Collection entries:
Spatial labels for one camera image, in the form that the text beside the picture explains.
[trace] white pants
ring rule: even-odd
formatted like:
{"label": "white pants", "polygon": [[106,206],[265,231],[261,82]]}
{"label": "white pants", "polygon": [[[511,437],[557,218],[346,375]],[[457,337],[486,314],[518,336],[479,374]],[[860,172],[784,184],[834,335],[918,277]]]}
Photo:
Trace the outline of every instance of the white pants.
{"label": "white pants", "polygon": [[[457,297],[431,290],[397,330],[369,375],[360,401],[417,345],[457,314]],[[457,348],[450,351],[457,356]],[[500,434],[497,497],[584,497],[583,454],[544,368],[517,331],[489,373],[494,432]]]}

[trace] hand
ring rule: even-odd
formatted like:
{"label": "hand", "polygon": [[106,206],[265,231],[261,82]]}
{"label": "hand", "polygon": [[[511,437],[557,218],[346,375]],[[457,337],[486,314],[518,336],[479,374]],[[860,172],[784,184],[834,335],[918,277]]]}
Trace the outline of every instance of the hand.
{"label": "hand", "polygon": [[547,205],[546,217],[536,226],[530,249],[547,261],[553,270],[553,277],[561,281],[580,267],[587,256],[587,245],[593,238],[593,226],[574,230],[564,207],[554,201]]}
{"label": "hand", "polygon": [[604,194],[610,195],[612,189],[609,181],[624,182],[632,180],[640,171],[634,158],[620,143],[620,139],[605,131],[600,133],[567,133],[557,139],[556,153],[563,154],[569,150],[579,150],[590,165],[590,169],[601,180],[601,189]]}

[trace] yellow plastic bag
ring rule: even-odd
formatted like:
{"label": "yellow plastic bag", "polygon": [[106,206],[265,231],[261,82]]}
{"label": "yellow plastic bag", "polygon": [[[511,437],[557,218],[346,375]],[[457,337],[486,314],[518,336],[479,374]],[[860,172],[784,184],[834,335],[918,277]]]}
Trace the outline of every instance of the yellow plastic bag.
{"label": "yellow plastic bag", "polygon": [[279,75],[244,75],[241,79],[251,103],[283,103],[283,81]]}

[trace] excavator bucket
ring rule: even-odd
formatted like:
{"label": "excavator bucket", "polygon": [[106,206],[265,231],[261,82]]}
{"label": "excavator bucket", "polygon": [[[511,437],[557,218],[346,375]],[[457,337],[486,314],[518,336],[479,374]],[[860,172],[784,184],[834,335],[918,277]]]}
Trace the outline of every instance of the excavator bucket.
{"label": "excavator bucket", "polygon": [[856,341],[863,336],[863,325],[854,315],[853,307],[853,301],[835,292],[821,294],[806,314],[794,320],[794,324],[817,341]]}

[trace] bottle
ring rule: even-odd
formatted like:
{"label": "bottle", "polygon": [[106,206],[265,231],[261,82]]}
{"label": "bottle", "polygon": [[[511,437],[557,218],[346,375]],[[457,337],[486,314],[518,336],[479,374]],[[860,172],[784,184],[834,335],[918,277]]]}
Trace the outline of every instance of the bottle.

__WHAT THIS TASK INVOLVES__. Every line from the one containing "[trace] excavator bucket" through the last line of the entries must be written out verbatim, and no other line.

__SOLUTION FOR THIS TASK__.
[trace] excavator bucket
ring rule: even-odd
formatted like:
{"label": "excavator bucket", "polygon": [[106,206],[265,231],[261,82]]}
{"label": "excavator bucket", "polygon": [[[511,437],[557,218],[346,375]],[[457,337],[486,314],[518,336],[479,374]],[[860,172],[784,184],[834,335],[918,277]]]}
Trace the outline of every instance of the excavator bucket.
{"label": "excavator bucket", "polygon": [[856,341],[863,336],[863,325],[854,315],[853,307],[853,301],[835,292],[821,294],[806,314],[794,320],[794,324],[817,341]]}

[trace] bottle
ring rule: even-odd
formatted like:
{"label": "bottle", "polygon": [[106,206],[265,231],[261,82]]}
{"label": "bottle", "polygon": [[[511,437],[557,218],[346,375]],[[457,337],[486,314],[518,336],[479,374]],[[860,172],[784,184],[834,335],[918,277]]]}
Trace the outline of every instance of the bottle.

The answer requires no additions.